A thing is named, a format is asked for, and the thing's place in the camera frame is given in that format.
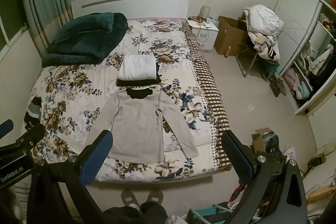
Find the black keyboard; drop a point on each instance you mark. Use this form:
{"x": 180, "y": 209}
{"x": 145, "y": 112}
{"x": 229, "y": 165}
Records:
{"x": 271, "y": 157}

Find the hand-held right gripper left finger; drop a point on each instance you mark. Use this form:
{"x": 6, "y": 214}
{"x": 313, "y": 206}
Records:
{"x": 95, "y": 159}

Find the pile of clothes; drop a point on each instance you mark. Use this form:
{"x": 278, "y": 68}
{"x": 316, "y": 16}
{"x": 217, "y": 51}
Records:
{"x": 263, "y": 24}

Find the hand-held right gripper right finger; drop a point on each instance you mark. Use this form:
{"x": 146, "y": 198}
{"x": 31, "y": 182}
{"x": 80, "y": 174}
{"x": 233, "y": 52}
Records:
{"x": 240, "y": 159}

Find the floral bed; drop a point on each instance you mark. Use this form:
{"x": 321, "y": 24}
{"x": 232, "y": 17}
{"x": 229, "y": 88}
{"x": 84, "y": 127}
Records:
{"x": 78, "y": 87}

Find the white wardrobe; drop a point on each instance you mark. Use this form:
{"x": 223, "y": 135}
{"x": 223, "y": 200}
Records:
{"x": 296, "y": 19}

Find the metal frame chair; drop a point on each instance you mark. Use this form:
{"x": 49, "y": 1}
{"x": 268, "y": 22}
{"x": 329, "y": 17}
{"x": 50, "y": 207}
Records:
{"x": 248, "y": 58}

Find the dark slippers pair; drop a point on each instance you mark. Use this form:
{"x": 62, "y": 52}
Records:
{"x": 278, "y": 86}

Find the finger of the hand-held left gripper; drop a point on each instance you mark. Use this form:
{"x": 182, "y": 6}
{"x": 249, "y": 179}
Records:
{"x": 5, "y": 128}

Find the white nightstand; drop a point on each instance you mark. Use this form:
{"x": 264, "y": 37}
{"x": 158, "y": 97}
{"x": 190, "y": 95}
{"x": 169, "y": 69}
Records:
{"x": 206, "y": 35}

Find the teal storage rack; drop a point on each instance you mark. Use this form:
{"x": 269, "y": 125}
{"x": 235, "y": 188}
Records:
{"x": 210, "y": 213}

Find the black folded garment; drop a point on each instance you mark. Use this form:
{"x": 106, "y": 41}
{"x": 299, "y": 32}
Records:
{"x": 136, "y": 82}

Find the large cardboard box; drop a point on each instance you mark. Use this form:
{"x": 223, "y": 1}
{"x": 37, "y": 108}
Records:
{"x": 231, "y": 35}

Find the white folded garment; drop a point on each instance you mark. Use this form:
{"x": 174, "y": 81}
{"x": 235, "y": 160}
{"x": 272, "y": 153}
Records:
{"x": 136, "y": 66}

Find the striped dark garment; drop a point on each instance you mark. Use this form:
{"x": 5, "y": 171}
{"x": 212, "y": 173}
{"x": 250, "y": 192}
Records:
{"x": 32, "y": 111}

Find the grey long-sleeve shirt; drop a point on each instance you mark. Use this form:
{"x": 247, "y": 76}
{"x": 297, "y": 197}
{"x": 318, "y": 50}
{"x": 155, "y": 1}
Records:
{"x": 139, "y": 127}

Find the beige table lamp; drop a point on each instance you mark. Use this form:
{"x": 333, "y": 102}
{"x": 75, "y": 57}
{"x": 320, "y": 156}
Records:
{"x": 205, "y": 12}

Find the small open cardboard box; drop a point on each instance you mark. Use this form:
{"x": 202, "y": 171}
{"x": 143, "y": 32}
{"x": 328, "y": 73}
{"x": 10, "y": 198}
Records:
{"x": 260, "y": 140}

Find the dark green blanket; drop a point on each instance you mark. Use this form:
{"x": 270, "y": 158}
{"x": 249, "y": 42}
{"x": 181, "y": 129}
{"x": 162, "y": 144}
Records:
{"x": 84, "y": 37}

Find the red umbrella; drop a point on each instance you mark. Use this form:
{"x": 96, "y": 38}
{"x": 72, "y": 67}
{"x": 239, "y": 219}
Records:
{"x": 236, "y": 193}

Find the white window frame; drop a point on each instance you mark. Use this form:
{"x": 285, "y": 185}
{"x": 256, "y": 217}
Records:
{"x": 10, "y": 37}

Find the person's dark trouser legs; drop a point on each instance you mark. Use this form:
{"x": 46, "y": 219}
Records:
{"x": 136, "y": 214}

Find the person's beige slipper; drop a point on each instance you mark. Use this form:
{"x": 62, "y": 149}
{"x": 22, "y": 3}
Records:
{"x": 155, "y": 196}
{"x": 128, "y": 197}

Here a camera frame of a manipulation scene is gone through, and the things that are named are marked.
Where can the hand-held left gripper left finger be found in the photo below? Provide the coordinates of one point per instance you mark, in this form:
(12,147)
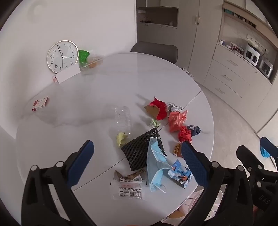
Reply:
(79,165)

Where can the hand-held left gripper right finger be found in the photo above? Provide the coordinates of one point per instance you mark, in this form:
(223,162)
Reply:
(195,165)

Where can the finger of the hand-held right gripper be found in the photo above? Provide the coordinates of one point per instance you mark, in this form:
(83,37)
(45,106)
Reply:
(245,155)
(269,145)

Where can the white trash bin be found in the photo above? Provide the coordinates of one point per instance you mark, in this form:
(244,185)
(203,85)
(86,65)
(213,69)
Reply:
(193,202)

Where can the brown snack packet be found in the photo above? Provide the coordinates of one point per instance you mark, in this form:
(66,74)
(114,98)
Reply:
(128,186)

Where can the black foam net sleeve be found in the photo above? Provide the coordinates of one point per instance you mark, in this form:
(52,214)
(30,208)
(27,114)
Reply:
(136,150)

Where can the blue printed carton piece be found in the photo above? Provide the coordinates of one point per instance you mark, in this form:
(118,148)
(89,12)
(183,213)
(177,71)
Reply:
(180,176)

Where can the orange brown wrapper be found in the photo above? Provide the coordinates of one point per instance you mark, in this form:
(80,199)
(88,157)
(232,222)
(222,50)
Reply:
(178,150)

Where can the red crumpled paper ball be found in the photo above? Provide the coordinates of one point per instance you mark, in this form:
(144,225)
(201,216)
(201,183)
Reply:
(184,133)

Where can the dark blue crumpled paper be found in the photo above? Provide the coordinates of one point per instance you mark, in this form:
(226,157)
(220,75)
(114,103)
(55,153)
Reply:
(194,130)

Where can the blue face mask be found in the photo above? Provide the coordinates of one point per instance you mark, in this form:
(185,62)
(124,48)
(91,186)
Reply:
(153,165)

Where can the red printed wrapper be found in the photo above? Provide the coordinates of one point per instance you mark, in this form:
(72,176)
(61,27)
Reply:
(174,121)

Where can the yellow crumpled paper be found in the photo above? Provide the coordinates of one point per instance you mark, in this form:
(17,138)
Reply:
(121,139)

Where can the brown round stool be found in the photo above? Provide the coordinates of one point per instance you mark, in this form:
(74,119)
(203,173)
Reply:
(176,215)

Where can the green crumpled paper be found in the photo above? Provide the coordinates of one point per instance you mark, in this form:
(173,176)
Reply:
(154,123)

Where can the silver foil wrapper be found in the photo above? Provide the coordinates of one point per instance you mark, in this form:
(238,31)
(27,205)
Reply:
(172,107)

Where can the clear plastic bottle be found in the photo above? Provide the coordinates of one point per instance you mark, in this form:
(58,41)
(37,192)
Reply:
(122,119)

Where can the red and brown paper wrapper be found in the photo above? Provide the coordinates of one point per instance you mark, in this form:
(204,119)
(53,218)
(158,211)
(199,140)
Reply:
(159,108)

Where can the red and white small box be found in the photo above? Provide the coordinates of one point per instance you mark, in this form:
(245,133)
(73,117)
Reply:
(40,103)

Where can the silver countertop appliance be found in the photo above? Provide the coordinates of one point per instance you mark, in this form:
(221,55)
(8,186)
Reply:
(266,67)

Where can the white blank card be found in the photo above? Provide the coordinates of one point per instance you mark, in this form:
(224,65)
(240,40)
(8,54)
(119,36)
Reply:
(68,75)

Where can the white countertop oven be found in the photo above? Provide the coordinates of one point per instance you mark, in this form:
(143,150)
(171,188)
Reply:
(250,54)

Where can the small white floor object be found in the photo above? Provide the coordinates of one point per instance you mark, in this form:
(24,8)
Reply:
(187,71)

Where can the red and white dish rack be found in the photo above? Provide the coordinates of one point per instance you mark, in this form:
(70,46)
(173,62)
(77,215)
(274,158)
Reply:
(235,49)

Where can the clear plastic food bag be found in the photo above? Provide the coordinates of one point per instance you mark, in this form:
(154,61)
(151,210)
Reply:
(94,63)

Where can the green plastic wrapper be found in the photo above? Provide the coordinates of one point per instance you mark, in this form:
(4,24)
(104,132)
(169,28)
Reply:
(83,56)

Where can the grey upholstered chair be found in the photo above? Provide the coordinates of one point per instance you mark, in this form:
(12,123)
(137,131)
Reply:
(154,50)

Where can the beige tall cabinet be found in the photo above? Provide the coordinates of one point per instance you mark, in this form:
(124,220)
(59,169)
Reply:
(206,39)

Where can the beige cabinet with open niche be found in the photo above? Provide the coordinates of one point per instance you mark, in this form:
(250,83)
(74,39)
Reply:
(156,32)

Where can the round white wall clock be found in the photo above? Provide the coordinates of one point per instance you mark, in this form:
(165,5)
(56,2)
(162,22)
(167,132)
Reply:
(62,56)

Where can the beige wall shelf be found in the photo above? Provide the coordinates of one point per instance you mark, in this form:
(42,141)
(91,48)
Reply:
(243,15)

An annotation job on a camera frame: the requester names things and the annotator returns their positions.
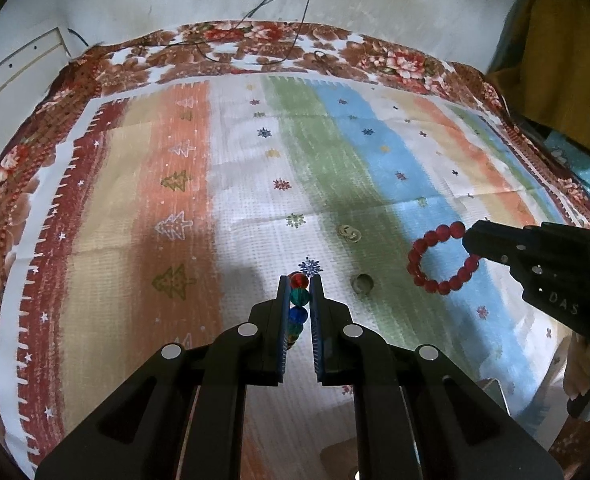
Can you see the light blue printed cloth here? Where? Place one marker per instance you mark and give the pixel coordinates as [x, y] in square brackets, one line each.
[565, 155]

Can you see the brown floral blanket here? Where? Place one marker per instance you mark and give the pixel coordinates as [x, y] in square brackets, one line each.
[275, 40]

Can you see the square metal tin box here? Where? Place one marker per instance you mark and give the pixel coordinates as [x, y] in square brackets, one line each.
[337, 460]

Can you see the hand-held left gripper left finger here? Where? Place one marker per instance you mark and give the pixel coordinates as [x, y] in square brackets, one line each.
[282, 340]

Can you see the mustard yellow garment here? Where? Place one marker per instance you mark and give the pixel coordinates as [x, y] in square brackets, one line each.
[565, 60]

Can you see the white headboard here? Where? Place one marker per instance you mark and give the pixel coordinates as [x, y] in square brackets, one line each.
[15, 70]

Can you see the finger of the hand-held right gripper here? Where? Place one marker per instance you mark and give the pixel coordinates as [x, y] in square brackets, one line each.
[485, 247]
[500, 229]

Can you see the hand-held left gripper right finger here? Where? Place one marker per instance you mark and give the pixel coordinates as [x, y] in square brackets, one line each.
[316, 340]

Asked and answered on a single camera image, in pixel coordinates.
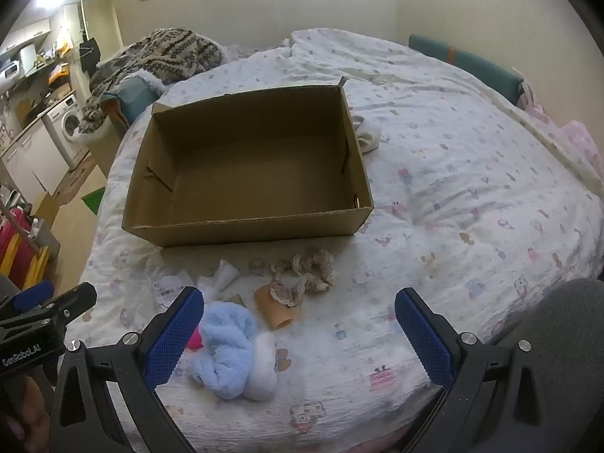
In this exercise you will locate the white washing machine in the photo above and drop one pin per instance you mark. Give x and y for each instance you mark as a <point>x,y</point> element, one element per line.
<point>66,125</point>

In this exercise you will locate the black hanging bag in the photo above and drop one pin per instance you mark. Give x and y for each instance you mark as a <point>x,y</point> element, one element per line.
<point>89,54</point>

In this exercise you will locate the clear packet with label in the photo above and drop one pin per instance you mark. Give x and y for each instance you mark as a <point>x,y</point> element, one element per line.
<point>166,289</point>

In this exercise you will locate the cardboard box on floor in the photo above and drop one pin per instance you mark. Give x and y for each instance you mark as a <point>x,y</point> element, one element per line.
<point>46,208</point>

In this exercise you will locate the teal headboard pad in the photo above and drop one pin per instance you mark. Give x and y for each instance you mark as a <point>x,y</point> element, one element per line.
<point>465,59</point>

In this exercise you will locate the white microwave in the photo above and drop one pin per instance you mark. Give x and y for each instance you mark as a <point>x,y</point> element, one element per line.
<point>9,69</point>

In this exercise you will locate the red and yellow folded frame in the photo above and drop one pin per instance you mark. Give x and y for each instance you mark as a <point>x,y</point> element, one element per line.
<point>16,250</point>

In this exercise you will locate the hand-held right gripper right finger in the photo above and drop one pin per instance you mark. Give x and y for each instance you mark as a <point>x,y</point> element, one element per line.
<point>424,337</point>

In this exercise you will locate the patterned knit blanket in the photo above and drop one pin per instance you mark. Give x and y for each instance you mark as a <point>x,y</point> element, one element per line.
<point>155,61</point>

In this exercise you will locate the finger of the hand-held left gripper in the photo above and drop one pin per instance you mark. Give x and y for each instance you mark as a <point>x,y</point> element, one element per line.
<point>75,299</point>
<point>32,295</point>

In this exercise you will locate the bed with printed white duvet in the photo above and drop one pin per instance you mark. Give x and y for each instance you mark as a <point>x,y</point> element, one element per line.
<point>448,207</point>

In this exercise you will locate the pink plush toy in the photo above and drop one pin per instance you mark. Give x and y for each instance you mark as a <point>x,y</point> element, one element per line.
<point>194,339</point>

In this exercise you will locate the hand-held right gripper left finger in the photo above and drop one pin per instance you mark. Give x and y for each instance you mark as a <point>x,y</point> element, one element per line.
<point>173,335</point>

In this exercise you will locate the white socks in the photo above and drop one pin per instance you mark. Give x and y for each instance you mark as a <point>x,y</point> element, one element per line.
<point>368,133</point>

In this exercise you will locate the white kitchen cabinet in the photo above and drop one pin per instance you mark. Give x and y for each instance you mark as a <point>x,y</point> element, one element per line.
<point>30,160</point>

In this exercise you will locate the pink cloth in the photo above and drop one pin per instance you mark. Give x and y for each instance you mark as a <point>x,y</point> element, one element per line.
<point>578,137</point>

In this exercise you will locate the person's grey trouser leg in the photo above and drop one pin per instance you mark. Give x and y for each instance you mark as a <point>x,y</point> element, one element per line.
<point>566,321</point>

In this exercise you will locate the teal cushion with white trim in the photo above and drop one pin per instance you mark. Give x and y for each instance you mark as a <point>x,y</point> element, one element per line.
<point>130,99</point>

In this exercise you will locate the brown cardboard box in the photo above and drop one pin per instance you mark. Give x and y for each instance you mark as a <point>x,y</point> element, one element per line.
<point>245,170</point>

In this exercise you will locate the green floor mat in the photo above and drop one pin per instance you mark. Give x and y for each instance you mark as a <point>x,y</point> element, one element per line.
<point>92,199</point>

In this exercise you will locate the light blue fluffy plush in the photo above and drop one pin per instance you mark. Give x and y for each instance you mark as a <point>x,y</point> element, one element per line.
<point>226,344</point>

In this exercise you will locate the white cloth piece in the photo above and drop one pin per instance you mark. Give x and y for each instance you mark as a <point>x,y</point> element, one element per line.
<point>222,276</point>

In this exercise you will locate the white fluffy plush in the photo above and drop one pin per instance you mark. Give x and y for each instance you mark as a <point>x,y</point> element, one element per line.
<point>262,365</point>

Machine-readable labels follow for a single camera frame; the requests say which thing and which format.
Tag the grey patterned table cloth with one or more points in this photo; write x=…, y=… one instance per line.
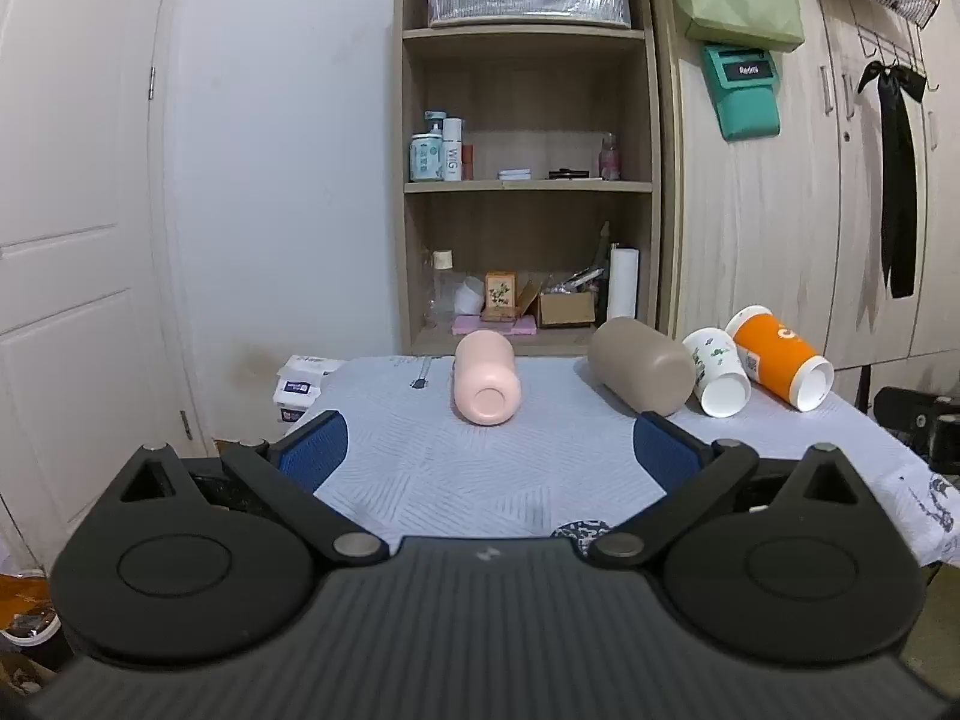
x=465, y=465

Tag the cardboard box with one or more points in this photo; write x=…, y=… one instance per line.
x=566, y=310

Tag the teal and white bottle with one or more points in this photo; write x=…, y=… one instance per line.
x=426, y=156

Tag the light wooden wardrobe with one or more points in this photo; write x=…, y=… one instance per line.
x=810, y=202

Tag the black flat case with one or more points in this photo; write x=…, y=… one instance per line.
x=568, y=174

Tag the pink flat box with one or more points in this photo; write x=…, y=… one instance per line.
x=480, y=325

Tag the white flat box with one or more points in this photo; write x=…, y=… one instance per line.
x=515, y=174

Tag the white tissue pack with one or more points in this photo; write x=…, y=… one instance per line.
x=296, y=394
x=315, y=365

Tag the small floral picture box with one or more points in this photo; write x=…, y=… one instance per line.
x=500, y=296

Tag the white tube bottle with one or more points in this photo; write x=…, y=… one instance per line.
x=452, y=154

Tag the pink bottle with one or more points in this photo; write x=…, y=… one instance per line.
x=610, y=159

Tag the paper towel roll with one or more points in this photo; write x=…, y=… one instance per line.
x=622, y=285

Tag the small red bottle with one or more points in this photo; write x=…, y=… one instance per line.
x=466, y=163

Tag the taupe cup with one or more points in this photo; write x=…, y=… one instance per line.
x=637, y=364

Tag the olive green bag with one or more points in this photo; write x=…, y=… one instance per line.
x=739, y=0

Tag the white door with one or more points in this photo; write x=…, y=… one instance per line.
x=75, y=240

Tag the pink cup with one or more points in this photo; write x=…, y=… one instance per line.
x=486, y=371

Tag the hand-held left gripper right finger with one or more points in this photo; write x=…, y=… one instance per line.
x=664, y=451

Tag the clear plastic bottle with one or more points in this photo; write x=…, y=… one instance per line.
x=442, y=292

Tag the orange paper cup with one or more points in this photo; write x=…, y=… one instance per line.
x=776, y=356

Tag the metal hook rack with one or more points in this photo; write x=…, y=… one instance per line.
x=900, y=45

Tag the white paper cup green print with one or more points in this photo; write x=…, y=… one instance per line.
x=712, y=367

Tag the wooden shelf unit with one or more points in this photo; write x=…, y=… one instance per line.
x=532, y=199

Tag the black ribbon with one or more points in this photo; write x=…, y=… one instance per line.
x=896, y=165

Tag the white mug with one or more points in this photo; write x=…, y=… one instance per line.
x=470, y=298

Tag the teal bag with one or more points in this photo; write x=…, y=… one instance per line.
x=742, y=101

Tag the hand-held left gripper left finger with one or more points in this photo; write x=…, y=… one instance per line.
# # # # # # #
Aim of the task. From the data above, return every line from the line that has "In this exercise you will locate the black" up to and including the line that has "<point>9,69</point>", exactly.

Exercise output.
In this exercise you will locate the black hanging bag in the photo above and drop one pin per instance you mark. Give x and y for each instance you mark as a <point>x,y</point> element, one element per line.
<point>89,54</point>

In this exercise you will locate the clear packet with label in the photo above and drop one pin per instance you mark. Give x and y for each instance you mark as a <point>x,y</point> element, one element per line.
<point>166,289</point>

In this exercise you will locate the cardboard box on floor in the photo above and drop one pin per instance you mark. Give x and y for each instance you mark as a <point>x,y</point> element, one element per line.
<point>46,208</point>

In this exercise you will locate the teal headboard pad in the photo above and drop one pin per instance you mark. Give x and y for each instance you mark as a <point>x,y</point> element, one element per line.
<point>465,59</point>

In this exercise you will locate the white microwave in the photo above and drop one pin per instance you mark. Give x and y for each instance you mark as a <point>x,y</point> element, one element per line.
<point>9,69</point>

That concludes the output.